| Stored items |
•••

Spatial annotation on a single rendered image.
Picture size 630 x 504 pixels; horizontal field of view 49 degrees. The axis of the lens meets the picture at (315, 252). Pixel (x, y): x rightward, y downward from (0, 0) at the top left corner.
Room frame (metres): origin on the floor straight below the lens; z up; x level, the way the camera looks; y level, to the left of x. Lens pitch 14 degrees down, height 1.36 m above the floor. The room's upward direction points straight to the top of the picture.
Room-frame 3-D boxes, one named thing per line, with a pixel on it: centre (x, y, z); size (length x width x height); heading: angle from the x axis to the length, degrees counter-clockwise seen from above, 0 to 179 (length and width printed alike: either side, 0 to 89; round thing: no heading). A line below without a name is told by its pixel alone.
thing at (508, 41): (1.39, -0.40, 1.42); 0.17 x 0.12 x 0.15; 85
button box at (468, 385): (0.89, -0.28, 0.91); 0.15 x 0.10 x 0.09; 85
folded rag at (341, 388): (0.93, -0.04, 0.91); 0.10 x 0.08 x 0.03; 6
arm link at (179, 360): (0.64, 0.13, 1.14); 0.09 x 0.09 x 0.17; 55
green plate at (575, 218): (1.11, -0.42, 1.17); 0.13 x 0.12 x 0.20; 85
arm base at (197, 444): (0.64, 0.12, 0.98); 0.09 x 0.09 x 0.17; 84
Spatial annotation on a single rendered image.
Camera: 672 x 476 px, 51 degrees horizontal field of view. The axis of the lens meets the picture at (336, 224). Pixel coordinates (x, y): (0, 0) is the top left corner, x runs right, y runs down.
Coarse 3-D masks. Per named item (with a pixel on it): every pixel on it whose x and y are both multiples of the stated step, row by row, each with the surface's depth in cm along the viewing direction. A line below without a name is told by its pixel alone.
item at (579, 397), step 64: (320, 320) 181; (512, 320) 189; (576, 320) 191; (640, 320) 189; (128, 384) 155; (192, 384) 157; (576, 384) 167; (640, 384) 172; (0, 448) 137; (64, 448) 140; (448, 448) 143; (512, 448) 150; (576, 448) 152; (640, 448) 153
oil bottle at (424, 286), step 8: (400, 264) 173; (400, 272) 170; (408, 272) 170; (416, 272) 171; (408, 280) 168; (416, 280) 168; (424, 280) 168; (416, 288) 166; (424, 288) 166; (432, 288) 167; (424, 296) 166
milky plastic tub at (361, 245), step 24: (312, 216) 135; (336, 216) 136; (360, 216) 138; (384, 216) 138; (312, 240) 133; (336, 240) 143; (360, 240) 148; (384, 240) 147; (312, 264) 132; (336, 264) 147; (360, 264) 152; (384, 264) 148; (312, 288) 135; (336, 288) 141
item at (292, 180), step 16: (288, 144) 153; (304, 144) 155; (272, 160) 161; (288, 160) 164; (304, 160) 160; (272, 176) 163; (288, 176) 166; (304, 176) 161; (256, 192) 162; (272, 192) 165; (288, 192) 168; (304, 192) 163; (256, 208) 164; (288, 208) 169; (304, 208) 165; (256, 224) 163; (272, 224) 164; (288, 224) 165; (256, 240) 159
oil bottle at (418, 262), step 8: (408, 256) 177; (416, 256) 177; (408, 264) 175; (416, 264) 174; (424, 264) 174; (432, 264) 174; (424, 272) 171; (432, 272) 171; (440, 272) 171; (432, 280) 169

•••

| THE TASK |
Make an exact copy of the data above.

| COMPLETED TASK |
Spatial annotation on a single rendered image.
Picture size 630 x 504 pixels; horizontal field of view 49 degrees. The axis of the lens meets the picture at (315, 252). Pixel (x, y): x rightward, y downward from (0, 0) at the top left corner.
Room frame (metres): origin on the floor straight below the lens; z up; x level, the way the camera looks; y level, to the left of x. Lens pitch 14 degrees down, height 1.36 m above the floor. The room's upward direction points straight to the top of the picture.
Room-frame 3-D boxes, one named thing per line, with a pixel on it: centre (x, y, z); size (length x width x height); heading: angle from the x axis to the length, degrees counter-clockwise seen from above, 0 to 179 (length and width printed alike: either side, 0 to 89; round thing: no heading). A line below without a name is told by its pixel alone.
thing at (508, 41): (1.39, -0.40, 1.42); 0.17 x 0.12 x 0.15; 85
button box at (468, 385): (0.89, -0.28, 0.91); 0.15 x 0.10 x 0.09; 85
folded rag at (341, 388): (0.93, -0.04, 0.91); 0.10 x 0.08 x 0.03; 6
arm link at (179, 360): (0.64, 0.13, 1.14); 0.09 x 0.09 x 0.17; 55
green plate at (575, 218): (1.11, -0.42, 1.17); 0.13 x 0.12 x 0.20; 85
arm base at (197, 444): (0.64, 0.12, 0.98); 0.09 x 0.09 x 0.17; 84
Spatial annotation on a single rendered image.
Camera: 672 x 476 px, 51 degrees horizontal field of view. The axis of the lens meets the picture at (336, 224). Pixel coordinates (x, y): (0, 0) is the top left corner, x runs right, y runs down.
Coarse 3-D masks. Per named item (with a pixel on it): every pixel on it whose x and y are both multiples of the stated step, row by row, each with the surface's depth in cm along the viewing direction. A line below without a name is told by its pixel alone.
item at (579, 397), step 64: (320, 320) 181; (512, 320) 189; (576, 320) 191; (640, 320) 189; (128, 384) 155; (192, 384) 157; (576, 384) 167; (640, 384) 172; (0, 448) 137; (64, 448) 140; (448, 448) 143; (512, 448) 150; (576, 448) 152; (640, 448) 153
oil bottle at (424, 286), step 8: (400, 264) 173; (400, 272) 170; (408, 272) 170; (416, 272) 171; (408, 280) 168; (416, 280) 168; (424, 280) 168; (416, 288) 166; (424, 288) 166; (432, 288) 167; (424, 296) 166
milky plastic tub at (361, 245), step 24: (312, 216) 135; (336, 216) 136; (360, 216) 138; (384, 216) 138; (312, 240) 133; (336, 240) 143; (360, 240) 148; (384, 240) 147; (312, 264) 132; (336, 264) 147; (360, 264) 152; (384, 264) 148; (312, 288) 135; (336, 288) 141
item at (292, 180), step 16: (288, 144) 153; (304, 144) 155; (272, 160) 161; (288, 160) 164; (304, 160) 160; (272, 176) 163; (288, 176) 166; (304, 176) 161; (256, 192) 162; (272, 192) 165; (288, 192) 168; (304, 192) 163; (256, 208) 164; (288, 208) 169; (304, 208) 165; (256, 224) 163; (272, 224) 164; (288, 224) 165; (256, 240) 159
oil bottle at (418, 262), step 8: (408, 256) 177; (416, 256) 177; (408, 264) 175; (416, 264) 174; (424, 264) 174; (432, 264) 174; (424, 272) 171; (432, 272) 171; (440, 272) 171; (432, 280) 169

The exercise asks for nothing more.